Psychedelische Flucht
Immersion ist ein Trend, an den immer mehr Ausstellungshäuser hohe Erwartungen haben. Im vergangenen Jahr gab ein digitales Kunsthaus in Tokio bekannt, dass es im ersten Jahr seines Bestehens 2,3 Millionen Besucher angezogen hatte Grenzenlos vom Künstlerkollektiv TeamLab das meistbesuchte monothematische Museum der Welt und damit das ehrwürdige Van Gogh Museum in Amsterdam.
Borderless ist ein sehr unterhaltsames Labyrinth, das sich hervorragend für Selfies eignet und daher von Kritikern als digitaler Kitsch ignoriert wird, ähnlich der „Van Gogh Experience“, die durch Europa reist und in der Laserstrahlen begehbare Sonnenblumen und die sternenklare Nacht auf Wände von bis zu acht Metern projizieren high – eine überwältigende Ästhetik, die längst die Grenze des Kitschs überschritten hat.
Jetzt schlägt Amsterdam zurück, aber mit einer ernsteren Mission: Das Nxt Museum konzentriert sich weniger auf Unterhaltung als das Original in Tokio. Der Titel der ersten Show, „Shifting Proximities“, verspricht eher zum Nachdenken anzuregen als zu psychedelischen Fluchten. Besucher müssen „lernen, die Welt um sich herum und ihren eigenen Platz darin anders zu sehen“, sagt Gründer Merel van Helsdingen. Dies will sie mit kuratierten Ausstellungen erreichen, für die etablierte Digitalkünstler, aber auch Pioniere, mit Forschung und Wissenschaft zusammenarbeiten.
Wie Baumwurzeln zusammenarbeiten
Bei den Baumwurzelskulpturen für die Installation „Econtinuum“ arbeitete beispielsweise der niederländische VR-Künstler Thijs Biersteker mit dem italienischen Botaniker und Pflanzenneurobiologen Stefano Mancuso zusammen. Es geht um Kommunikation zwischen Pflanzen, symbiotische Beziehungen und wie Pflanzen voneinander lernen – analog reagiert die Installation mit Sensoren auf den Betrachter und sendet diese Daten an ein Computerprogramm, das wiederum aus den Verhaltensmustern des Betrachters lernt. Das Urteil dieser Ökosystemsimulation wird schnell festgehalten: Gemeinsam sind wir stark.

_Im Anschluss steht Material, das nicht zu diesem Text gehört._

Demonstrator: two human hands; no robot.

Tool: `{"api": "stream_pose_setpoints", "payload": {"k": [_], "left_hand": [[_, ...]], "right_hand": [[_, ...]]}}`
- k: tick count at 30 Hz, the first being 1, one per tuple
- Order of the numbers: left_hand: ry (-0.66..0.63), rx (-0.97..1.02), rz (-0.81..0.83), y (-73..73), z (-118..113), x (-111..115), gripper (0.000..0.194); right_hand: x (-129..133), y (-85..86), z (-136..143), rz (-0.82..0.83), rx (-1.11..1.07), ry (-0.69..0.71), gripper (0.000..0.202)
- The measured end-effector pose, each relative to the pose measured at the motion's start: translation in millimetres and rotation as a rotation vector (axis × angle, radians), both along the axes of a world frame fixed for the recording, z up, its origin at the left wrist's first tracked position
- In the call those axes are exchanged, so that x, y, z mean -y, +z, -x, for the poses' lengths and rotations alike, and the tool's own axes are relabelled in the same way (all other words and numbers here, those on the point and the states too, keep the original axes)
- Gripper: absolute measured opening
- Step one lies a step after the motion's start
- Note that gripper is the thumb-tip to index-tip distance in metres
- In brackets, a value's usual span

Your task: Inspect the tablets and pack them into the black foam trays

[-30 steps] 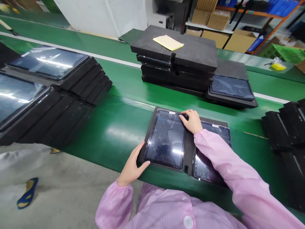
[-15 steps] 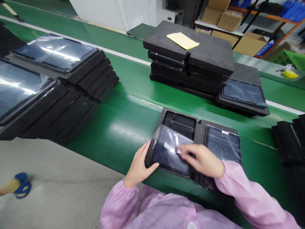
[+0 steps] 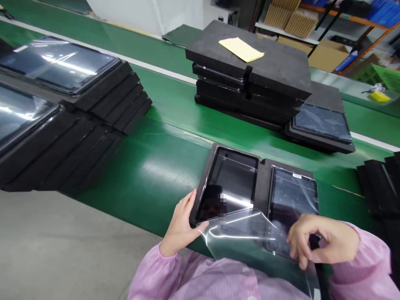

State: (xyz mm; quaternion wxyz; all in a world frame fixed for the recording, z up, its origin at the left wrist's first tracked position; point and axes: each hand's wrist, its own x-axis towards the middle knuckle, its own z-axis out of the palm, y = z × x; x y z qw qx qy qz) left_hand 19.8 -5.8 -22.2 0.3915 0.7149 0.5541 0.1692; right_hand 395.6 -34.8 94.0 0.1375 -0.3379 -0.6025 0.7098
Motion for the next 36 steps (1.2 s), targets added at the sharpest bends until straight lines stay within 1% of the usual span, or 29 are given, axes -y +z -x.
{"api": "stream_pose_setpoints", "payload": {"k": [3, 7, 9, 11, 13, 15, 19, 21, 23, 24, 25, 27, 28, 29, 31, 33, 34, 36], "left_hand": [[-0.013, 0.011, 0.0, -1.8, 2, -1, 0.084], [-0.011, 0.021, 0.003, -1.9, 5, 0, 0.078], [0.002, 0.036, 0.009, -2.2, 7, 0, 0.074], [0.02, 0.065, 0.004, -2.4, 8, -3, 0.07], [0.048, 0.089, -0.006, -1.4, 7, -10, 0.065], [0.08, 0.098, -0.008, 1.4, 3, -20, 0.062], [0.119, 0.086, 0.028, 8.5, -6, -39, 0.059], [0.128, 0.078, 0.04, 10.3, -9, -45, 0.058], [0.137, 0.068, 0.046, 10.8, -10, -48, 0.06], [0.137, 0.062, 0.051, 10.9, -10, -49, 0.061], [0.133, 0.054, 0.057, 11.1, -10, -49, 0.062], [0.116, 0.041, 0.072, 12.1, -8, -50, 0.062], [0.107, 0.04, 0.084, 13.0, -8, -51, 0.062], [0.099, 0.041, 0.097, 14.2, -7, -51, 0.063], [0.092, 0.041, 0.129, 16.8, -7, -51, 0.066], [0.091, 0.043, 0.153, 19.1, -7, -50, 0.067], [0.092, 0.045, 0.158, 20.0, -7, -50, 0.067], [0.095, 0.051, 0.16, 21.8, -7, -49, 0.067]], "right_hand": [[-4, -0.9, 1, -0.006, -0.026, 0.006, 0.037], [-11, -1.7, 2, 0.005, -0.059, 0.072, 0.035], [-15, -2.5, 7, 0.016, -0.065, 0.103, 0.033], [-19, -2.3, 14, 0.022, -0.045, 0.087, 0.03], [-25, -0.3, 24, 0.011, 0.003, 0.014, 0.024], [-35, 2.4, 34, -0.02, 0.046, -0.106, 0.019], [-71, 1.8, 47, -0.101, 0.038, -0.358, 0.019], [-94, -2.7, 49, -0.222, 0.032, -0.513, 0.017], [-115, -7.4, 48, -0.367, 0.118, -0.613, 0.011], [-125, -8.8, 47, -0.447, 0.214, -0.621, 0.012], [-133, -9.2, 47, -0.519, 0.316, -0.601, 0.02], [-145, -6.9, 49, -0.594, 0.45, -0.499, 0.041], [-149, -4.4, 52, -0.579, 0.443, -0.442, 0.048], [-153, -1.6, 56, -0.53, 0.387, -0.393, 0.052], [-157, 3.5, 69, -0.385, 0.202, -0.365, 0.049], [-160, 4.7, 84, -0.244, 0.044, -0.425, 0.043], [-162, 3.0, 90, -0.181, -0.009, -0.481, 0.042], [-165, -6.1, 98, -0.06, -0.084, -0.626, 0.04]]}}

Das Nxt Museum ist vergleichbar instagrammable wie der immersive Vergnügungspark in Japan und wird wahrscheinlich bald der neue Publikumsmagnet in Amsterdam werden. Trotz aller Technologie möchten die Bediener, dass das Smartphone in der Jackentasche bleibt: Der Blick durch die Handykamera stört die maximale Auflösung des Betrachters im Bildmaterial.

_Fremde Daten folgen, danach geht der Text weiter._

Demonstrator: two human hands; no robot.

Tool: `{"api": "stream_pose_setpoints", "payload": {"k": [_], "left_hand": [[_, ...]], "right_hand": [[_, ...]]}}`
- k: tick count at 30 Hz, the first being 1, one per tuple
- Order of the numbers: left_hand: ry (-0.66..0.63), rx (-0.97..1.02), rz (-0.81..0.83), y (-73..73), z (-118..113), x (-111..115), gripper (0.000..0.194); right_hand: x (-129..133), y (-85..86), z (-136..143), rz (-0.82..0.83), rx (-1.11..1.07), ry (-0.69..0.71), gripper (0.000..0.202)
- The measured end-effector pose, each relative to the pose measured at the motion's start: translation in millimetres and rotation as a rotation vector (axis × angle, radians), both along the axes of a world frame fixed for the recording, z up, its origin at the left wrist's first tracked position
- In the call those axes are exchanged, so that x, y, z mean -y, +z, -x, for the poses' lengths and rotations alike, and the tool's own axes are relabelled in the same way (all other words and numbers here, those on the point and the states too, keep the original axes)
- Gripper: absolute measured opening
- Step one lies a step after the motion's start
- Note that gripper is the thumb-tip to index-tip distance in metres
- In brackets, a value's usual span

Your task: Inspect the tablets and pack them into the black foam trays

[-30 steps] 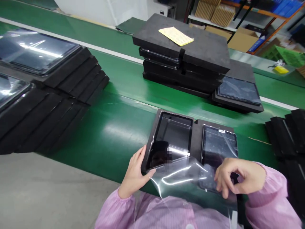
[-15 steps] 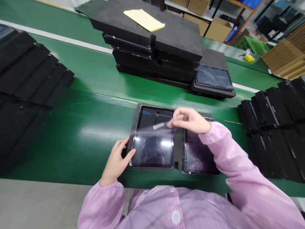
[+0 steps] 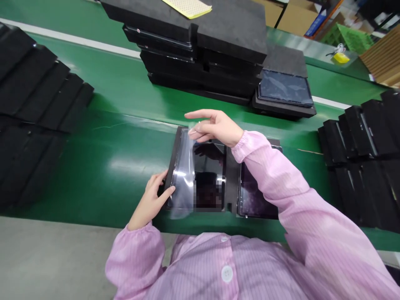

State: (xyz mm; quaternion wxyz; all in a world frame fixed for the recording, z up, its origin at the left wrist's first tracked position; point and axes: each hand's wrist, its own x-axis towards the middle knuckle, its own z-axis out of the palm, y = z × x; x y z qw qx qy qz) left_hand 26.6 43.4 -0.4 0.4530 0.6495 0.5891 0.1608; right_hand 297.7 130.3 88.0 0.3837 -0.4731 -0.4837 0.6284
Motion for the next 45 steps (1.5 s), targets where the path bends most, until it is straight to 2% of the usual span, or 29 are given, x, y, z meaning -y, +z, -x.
{"api": "stream_pose_setpoints", "payload": {"k": [4, 6, 9, 13, 17, 21, 24, 26, 29, 33, 38, 42, 45], "left_hand": [[0.001, -0.02, 0.031, 5.1, 0, 0, 0.069], [0.0, -0.031, 0.047, 7.8, -1, -1, 0.071], [-0.009, -0.024, 0.047, 10.3, -1, -2, 0.071], [-0.004, -0.039, 0.055, 10.1, 1, -2, 0.072], [-0.012, -0.032, 0.014, 6.4, 3, 0, 0.066], [0.03, -0.156, -0.127, 5.0, -6, 4, 0.064], [0.043, -0.338, -0.342, 9.3, -22, 14, 0.06], [-0.036, -0.41, -0.489, 12.0, -37, 23, 0.056], [-0.249, -0.424, -0.595, 11.7, -62, 38, 0.055], [-0.426, -0.387, -0.666, 4.9, -96, 54, 0.055], [-0.525, -0.367, -0.728, -2.3, -125, 64, 0.051], [-0.589, -0.34, -0.676, -1.4, -137, 68, 0.063], [-0.834, -0.201, -0.609, 7.8, -146, 70, 0.073]], "right_hand": [[-6, -31.5, -4, 0.2, -0.146, -0.242, 0.04], [-6, -45.3, -10, 0.266, -0.189, -0.286, 0.04], [-2, -55.8, -15, 0.262, -0.281, -0.28, 0.034], [4, -56.5, -17, 0.245, -0.381, -0.278, 0.027], [4, -56.3, -18, 0.233, -0.38, -0.319, 0.023], [1, -58.7, -19, 0.191, -0.336, -0.362, 0.021], [-2, -59.9, -22, 0.174, -0.275, -0.397, 0.021], [-2, -58.5, -28, 0.168, -0.22, -0.428, 0.022], [7, -51.2, -46, 0.16, -0.127, -0.459, 0.021], [40, -33.4, -84, 0.139, -0.004, -0.434, 0.021], [108, -18.9, -135, 0.042, 0.143, -0.444, 0.029], [169, -28.0, -158, -0.026, 0.262, -0.521, 0.033], [210, -44.3, -156, -0.044, 0.317, -0.574, 0.034]]}}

Die technologische Sichtweise des Menschen hat ohnehin ihre Grenzen, und dies wird in „Shifting Proximities“ deutlich: Wenn der biometrische Spiegel von Lucy McRae den Kopf des Betrachters umkreist, die Nase verkürzt und das Kinn glättet, kann dies ein mathematisches Mittel sein. . der perfekte Look – aber diese Gleichmäßigkeit sieht für das menschliche Auge nicht unbedingt gut aus.